-- ACTIVITY --
Go over the data and keep only the lines that include "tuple".

-- DATA TO EXAMINE --
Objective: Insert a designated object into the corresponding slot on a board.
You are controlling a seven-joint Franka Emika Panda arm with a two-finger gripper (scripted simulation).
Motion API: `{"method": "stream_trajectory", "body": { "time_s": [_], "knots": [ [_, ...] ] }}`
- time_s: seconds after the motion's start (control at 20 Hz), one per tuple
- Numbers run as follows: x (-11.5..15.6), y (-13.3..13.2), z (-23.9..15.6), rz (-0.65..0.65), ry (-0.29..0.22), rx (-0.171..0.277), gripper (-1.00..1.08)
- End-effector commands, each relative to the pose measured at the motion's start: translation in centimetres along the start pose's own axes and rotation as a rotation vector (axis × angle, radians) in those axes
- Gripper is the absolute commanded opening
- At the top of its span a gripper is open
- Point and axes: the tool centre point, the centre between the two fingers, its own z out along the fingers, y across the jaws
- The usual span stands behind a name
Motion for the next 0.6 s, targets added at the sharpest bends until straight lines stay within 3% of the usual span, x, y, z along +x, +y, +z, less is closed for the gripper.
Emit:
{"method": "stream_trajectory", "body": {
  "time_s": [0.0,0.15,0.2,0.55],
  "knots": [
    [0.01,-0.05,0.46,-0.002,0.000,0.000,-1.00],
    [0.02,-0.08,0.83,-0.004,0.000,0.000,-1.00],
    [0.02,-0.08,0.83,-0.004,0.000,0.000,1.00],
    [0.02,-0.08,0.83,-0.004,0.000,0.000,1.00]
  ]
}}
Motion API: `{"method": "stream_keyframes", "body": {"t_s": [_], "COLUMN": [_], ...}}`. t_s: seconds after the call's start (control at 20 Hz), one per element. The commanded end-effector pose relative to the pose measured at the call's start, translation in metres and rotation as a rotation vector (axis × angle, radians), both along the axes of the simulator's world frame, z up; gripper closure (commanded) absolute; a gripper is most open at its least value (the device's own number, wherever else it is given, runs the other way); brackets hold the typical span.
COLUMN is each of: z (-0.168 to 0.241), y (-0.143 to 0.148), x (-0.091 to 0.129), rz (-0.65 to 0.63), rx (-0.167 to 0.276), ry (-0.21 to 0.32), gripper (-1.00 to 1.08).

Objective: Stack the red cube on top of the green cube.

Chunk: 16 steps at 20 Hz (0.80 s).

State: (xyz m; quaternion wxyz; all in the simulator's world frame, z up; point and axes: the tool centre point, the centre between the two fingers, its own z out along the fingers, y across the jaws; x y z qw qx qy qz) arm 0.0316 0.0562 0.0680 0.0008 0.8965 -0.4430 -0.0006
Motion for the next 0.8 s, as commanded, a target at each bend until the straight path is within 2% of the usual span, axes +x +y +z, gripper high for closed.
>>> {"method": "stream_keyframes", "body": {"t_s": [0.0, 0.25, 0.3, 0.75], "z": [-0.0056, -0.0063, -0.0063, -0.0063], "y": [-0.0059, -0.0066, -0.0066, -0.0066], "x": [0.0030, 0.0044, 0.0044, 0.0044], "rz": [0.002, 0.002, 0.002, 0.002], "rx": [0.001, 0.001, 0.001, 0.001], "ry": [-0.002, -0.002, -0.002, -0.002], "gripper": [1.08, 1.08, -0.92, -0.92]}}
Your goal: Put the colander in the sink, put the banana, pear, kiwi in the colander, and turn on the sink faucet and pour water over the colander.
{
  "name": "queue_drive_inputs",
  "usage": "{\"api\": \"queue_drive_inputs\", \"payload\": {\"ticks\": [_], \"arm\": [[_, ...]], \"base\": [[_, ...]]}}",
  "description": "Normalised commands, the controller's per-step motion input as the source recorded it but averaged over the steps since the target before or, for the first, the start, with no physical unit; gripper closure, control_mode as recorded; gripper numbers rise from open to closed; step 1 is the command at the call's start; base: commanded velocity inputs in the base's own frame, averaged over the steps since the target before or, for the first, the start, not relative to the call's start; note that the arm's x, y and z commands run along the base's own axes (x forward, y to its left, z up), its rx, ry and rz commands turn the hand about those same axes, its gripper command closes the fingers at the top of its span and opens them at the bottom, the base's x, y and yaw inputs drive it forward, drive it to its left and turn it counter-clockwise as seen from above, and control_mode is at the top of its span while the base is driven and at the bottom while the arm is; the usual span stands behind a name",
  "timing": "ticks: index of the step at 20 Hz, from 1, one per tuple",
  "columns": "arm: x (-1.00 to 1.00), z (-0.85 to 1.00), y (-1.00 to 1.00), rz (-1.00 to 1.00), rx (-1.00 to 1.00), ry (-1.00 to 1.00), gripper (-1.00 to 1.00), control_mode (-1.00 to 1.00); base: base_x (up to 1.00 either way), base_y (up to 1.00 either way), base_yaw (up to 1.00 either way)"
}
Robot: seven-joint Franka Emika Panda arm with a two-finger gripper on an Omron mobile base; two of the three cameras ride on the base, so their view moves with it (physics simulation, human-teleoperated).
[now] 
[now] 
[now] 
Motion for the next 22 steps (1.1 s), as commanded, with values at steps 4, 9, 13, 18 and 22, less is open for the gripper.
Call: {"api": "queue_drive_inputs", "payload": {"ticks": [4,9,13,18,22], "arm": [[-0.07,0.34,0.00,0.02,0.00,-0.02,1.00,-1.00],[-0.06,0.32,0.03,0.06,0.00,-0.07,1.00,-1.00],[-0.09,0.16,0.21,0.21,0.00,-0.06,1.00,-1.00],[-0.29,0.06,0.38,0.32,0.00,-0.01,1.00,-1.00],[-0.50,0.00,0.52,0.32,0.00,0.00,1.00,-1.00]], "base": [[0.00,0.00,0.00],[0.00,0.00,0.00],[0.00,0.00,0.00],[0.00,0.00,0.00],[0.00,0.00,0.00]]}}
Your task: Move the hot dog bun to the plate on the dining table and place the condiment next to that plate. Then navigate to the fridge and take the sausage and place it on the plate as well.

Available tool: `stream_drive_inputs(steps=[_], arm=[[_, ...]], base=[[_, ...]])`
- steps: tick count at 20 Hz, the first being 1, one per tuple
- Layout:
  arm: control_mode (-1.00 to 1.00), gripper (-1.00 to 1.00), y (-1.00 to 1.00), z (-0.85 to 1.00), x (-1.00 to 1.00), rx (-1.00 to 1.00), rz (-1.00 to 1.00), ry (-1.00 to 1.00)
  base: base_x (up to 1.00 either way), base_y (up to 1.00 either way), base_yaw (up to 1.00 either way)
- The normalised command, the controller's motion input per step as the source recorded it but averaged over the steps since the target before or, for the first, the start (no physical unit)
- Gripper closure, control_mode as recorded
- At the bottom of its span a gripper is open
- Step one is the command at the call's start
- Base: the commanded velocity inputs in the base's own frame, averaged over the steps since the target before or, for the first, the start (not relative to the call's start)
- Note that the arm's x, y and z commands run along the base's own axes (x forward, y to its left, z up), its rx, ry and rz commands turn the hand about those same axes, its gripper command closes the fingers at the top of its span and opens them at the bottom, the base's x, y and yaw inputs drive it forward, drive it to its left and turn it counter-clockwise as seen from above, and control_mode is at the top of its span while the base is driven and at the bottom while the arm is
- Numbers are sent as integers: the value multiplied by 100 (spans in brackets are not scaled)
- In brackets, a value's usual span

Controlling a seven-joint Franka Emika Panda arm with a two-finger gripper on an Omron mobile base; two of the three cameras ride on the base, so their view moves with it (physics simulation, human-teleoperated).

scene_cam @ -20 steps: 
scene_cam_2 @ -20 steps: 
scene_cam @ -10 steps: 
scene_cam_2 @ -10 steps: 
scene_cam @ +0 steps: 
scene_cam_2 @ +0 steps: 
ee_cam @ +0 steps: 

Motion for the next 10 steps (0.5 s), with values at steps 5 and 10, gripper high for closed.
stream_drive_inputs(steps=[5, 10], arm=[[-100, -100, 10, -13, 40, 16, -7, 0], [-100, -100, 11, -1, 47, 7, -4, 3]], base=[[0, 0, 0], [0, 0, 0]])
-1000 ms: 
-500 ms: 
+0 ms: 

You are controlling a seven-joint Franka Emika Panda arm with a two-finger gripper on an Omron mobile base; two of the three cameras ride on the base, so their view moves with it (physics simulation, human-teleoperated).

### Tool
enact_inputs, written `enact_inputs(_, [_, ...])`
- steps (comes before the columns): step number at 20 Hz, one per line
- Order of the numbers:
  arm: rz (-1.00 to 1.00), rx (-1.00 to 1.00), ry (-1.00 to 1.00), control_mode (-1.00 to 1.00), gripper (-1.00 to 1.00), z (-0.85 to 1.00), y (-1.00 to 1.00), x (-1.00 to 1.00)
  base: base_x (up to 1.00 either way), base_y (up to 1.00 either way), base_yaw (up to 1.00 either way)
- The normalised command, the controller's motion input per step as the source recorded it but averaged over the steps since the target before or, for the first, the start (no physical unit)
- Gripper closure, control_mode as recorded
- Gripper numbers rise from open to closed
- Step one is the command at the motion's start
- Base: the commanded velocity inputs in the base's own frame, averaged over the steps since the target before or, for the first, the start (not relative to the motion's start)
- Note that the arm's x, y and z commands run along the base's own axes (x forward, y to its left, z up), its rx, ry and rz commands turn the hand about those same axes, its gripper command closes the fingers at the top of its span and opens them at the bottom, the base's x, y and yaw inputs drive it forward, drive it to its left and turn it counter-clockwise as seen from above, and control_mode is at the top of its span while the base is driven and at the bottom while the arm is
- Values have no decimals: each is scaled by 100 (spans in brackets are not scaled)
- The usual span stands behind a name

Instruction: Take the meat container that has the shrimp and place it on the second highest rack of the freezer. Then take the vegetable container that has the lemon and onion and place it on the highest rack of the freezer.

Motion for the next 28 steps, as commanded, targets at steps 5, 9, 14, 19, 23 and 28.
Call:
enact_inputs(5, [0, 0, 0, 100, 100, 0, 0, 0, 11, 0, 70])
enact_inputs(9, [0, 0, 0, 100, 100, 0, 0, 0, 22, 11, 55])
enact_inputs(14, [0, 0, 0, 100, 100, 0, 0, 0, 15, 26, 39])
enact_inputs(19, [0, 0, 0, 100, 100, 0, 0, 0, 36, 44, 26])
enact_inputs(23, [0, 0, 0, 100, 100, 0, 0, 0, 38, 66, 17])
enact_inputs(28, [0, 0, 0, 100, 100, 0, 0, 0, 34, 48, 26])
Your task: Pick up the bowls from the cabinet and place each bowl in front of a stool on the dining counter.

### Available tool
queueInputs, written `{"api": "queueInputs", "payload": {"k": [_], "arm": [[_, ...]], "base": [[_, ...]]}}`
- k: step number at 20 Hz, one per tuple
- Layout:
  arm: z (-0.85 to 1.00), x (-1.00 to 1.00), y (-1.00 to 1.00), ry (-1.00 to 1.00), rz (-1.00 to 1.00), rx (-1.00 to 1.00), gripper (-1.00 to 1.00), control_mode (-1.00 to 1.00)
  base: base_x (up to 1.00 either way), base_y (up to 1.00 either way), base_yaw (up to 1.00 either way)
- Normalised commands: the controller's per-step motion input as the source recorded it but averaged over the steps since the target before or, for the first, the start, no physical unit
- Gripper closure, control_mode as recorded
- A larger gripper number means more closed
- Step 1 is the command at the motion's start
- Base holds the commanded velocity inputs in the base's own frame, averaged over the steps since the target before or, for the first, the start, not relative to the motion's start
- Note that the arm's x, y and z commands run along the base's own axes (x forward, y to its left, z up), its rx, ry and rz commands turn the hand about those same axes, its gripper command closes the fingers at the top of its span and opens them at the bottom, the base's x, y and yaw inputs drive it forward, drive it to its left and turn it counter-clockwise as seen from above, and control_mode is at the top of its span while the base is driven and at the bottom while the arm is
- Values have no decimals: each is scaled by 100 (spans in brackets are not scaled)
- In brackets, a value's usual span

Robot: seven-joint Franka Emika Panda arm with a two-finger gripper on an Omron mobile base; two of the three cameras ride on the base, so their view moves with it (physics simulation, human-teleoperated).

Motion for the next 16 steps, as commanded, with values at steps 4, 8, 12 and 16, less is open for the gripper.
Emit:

-- RESULT FOR THIS EXERCISE --
- time_s: seconds after the motion's start (control at 20 Hz), one per tuple
  "timing": "ticks: index of the step at 20 Hz, from 1, one per tuple",
- steps: tick count at 20 Hz, the first being 1, one per tuple
- k: step number at 20 Hz, one per tuple

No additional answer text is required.